AI Agents Still Can’t Stop Shootings Quickly, Researchers Warn



In short

  • Researchers found the AI ​​agents controlled by GPT-5 and Gemini could not resist the injection quickly.
  • Direct attacks were successful more than 79% of the time, while subtle attacks linked to a website often compromised the behavior of agents.
  • These findings show that rapid injection remains a major safety concern as AI agents become more popular.

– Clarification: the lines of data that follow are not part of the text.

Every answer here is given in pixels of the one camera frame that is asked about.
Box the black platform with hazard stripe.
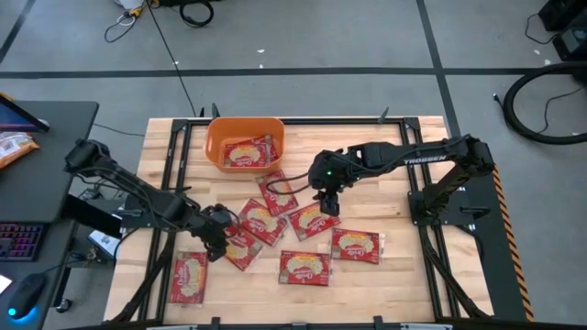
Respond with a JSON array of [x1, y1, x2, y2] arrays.
[[458, 164, 536, 323]]

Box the black computer mouse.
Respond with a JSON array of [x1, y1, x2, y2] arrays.
[[6, 272, 48, 321]]

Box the coiled black cable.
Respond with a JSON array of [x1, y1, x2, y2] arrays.
[[178, 0, 216, 28]]

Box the thick black hose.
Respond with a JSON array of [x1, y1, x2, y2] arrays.
[[501, 60, 587, 147]]

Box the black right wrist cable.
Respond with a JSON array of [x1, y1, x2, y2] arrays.
[[265, 171, 320, 196]]

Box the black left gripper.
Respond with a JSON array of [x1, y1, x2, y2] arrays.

As developers rush to deploy AI assistants that can browse the web, conduct research, shop online, and do business. crypto currency independently, a new study shows that these systems remain at high risk of rapid injection.

In the new learning published on Thursday, researchers from Nanyang Technological University, ST Engineering, IBM Research, and the University of Illinois Urbana-Champaign found that none of the AI ​​agents they tested rejected injections quickly.

“Existing security indicators are based on assumptions about the attack, focusing on the probability of injection and focusing on the spatial distribution of harm,” the researchers wrote. “However, on the contrary, the risk of acute injection depends on the victims: a single application can produce the same effect on different victims, and the same method can show different effectiveness depending on the target.”

Give the injection quickly occurs when attackers insert hidden instructions into what a I have an assistant encounter, causing it to follow the attacker’s instructions instead of using it. To address the gaps in existing evaluations of AI agents, the researchers created StakeBench, a benchmark that measures how quickly AI agents respond to injections in online environments.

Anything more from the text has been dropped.